#### [To do]
Please filter the entries for the word "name" and copy every line that has it.

Saved entries
————————
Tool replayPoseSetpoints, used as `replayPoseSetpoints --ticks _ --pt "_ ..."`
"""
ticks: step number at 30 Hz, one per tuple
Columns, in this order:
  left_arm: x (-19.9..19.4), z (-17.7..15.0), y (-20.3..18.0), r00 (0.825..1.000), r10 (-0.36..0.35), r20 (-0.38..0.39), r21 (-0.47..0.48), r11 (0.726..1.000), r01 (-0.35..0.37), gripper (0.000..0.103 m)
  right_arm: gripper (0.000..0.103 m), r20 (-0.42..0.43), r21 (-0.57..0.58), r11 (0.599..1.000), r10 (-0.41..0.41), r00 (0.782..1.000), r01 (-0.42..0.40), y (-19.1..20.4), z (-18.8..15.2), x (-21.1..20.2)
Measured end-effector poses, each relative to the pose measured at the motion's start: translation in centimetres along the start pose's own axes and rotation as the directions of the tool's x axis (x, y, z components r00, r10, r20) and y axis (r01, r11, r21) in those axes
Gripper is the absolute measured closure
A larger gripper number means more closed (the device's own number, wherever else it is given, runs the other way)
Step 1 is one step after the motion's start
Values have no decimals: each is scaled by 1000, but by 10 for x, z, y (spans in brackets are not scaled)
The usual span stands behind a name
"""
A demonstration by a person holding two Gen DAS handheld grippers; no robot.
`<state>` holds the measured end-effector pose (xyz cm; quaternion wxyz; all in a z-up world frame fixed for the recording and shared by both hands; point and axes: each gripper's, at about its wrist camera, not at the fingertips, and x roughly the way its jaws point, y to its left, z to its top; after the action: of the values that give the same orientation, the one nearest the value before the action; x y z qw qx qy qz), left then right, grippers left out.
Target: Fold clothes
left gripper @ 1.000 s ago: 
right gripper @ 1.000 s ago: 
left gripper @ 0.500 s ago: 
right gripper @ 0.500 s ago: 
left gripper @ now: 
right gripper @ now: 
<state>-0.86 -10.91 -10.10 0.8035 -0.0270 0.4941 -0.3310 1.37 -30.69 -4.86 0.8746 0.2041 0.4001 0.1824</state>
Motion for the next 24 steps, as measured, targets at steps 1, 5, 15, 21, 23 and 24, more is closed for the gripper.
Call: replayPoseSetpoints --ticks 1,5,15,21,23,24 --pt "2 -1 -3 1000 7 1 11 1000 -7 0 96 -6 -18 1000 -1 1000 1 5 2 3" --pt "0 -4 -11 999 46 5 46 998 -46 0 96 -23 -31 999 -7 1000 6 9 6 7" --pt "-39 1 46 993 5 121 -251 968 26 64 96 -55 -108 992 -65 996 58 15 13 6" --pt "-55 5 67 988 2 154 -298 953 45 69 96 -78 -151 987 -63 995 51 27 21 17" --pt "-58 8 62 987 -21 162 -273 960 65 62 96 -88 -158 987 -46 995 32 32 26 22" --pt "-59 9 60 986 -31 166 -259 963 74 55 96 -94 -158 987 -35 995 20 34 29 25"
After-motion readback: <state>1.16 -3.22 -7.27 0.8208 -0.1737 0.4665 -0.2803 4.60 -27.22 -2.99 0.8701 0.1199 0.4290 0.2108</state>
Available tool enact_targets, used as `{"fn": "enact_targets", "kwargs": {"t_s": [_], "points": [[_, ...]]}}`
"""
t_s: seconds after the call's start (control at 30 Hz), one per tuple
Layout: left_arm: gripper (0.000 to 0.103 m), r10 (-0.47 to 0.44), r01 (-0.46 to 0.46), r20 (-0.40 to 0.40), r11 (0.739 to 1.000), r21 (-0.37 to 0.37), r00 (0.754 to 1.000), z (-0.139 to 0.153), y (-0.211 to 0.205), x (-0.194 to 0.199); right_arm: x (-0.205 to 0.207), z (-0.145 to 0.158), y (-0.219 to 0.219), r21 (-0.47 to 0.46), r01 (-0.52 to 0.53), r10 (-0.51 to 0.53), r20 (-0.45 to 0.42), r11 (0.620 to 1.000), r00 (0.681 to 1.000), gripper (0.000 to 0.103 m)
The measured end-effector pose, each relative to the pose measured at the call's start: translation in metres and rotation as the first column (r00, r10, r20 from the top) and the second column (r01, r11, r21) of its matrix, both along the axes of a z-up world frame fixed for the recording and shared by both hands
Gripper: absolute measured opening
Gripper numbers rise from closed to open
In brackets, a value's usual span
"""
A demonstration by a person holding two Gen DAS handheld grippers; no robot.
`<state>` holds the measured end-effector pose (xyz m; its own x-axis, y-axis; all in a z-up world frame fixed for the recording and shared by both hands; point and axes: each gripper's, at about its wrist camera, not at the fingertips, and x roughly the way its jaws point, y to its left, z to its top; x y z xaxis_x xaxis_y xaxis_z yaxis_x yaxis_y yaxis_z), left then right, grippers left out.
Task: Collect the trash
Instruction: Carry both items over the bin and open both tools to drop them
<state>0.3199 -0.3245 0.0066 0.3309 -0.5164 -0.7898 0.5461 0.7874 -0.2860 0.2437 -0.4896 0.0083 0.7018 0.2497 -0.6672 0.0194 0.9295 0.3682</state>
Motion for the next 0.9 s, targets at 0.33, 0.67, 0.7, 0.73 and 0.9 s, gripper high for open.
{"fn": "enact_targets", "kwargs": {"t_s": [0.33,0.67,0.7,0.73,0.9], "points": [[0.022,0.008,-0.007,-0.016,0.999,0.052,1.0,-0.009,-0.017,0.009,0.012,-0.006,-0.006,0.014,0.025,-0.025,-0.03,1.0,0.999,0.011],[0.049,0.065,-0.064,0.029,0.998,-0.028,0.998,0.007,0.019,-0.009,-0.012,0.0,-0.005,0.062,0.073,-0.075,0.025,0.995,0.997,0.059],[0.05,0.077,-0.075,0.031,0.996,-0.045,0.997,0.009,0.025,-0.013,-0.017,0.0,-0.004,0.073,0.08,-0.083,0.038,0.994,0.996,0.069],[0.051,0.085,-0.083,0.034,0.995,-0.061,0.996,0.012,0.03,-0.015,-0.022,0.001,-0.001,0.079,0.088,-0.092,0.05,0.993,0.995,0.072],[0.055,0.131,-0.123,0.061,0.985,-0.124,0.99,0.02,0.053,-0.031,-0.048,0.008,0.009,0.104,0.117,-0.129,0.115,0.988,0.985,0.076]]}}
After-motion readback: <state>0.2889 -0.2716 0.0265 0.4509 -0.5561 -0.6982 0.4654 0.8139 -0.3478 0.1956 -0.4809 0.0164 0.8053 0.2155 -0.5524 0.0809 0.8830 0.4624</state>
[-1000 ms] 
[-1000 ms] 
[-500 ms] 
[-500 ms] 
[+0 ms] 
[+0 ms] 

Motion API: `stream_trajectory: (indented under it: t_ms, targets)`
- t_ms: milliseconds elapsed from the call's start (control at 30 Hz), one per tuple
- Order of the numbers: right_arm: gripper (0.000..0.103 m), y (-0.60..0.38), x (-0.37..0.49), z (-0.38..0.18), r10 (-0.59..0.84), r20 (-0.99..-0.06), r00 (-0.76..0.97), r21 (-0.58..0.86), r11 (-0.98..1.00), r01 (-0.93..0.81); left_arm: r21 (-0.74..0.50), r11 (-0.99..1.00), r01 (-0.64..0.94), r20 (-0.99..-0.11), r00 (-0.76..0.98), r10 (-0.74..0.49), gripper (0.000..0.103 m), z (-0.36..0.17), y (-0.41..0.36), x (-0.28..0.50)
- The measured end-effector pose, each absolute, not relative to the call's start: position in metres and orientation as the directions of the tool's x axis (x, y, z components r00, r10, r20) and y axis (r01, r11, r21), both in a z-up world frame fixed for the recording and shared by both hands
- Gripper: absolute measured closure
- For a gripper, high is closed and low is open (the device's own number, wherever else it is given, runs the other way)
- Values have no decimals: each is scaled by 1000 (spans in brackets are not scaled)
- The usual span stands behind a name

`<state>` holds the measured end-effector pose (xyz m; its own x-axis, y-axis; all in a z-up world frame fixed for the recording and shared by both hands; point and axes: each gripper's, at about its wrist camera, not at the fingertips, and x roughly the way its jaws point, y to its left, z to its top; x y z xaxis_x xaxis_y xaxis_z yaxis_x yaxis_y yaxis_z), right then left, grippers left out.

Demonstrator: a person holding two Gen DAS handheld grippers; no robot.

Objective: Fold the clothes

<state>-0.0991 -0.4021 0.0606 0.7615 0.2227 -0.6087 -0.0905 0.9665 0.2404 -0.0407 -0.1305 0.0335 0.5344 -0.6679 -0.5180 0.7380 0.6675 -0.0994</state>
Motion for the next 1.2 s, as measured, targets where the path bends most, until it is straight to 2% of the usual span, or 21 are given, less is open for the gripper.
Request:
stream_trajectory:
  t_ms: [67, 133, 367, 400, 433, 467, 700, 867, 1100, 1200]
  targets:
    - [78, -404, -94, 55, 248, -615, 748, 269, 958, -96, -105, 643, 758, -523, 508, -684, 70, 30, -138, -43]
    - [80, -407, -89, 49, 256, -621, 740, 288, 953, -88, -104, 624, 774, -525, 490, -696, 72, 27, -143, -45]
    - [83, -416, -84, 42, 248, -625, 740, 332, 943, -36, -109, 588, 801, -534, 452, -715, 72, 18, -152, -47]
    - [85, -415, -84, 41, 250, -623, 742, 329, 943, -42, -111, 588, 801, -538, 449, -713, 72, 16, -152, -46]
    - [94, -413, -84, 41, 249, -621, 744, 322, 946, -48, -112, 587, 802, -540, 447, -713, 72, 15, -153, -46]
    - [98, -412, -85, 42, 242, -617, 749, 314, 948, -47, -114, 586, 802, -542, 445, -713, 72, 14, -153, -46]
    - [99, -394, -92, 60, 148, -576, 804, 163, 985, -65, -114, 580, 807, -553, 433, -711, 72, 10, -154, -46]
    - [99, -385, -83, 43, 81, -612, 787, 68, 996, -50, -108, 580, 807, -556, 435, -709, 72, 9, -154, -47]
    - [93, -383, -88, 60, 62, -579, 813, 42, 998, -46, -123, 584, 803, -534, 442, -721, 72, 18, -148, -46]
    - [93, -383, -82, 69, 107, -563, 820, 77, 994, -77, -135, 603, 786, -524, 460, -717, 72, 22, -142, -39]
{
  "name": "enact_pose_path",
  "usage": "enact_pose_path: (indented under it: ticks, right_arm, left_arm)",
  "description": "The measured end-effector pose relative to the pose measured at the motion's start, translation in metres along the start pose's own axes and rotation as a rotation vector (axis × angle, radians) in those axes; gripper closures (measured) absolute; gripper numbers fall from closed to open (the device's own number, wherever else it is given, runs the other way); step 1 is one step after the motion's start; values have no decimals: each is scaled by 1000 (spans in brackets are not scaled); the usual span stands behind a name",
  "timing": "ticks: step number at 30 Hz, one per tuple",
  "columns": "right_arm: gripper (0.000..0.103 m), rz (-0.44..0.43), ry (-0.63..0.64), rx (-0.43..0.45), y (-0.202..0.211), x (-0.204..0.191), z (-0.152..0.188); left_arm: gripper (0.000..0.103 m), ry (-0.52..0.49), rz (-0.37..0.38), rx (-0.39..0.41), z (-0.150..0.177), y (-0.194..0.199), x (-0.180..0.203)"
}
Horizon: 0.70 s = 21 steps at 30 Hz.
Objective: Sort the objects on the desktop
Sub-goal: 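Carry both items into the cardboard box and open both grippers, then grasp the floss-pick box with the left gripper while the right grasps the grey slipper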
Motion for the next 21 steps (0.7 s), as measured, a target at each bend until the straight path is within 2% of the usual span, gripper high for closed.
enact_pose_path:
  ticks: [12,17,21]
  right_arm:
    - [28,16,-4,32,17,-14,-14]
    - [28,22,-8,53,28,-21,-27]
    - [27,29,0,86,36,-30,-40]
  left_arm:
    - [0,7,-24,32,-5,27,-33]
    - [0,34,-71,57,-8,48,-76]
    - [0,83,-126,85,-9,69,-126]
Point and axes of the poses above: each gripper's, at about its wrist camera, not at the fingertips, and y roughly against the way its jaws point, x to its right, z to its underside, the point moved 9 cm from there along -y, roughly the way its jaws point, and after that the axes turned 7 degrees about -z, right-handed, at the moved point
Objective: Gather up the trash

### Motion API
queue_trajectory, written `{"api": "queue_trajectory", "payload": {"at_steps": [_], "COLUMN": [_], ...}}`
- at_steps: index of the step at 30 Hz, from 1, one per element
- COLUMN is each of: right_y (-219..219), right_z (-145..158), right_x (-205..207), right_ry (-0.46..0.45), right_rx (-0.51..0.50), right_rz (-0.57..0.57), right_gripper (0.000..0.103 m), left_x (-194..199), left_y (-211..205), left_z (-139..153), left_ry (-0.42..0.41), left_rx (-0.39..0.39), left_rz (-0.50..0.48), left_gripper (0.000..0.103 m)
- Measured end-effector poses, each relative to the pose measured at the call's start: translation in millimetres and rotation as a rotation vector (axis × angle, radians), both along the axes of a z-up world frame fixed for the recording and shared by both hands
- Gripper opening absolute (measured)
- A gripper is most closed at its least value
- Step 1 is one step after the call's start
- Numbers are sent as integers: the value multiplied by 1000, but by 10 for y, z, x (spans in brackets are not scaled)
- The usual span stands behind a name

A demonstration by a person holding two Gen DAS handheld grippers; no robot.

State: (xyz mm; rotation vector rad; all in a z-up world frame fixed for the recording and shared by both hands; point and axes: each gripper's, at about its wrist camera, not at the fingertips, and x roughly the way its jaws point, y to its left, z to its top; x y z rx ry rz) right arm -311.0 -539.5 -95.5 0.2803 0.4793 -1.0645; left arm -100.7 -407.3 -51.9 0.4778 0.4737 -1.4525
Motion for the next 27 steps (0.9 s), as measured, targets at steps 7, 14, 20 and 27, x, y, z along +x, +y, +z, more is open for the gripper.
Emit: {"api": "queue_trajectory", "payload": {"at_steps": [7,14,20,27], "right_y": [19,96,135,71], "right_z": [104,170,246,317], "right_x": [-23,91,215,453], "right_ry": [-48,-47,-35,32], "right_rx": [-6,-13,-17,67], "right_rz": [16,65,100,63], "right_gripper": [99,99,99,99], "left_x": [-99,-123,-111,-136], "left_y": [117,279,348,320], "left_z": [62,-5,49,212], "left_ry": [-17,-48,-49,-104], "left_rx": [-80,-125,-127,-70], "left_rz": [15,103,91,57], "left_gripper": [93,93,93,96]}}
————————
#### [Task answer]
The usual span stands behind a name
- The usual span stands behind a name
  "name": "enact_pose_path",
  "description": "The measured end-effector pose relative to the pose measured at the motion's start, translation in metres along the start pose's own axes and rotation as a rotation vector (axis × angle, radians) in those axes; gripper closures (measured) absolute; gripper numbers fall from closed to open (the device's own number, wherever else it is given, runs the other way); step 1 is one step after the motion's start; values have no decimals: each is scaled by 1000 (spans in brackets are not scaled); the usual span stands behind a name",
- The usual span stands behind a name

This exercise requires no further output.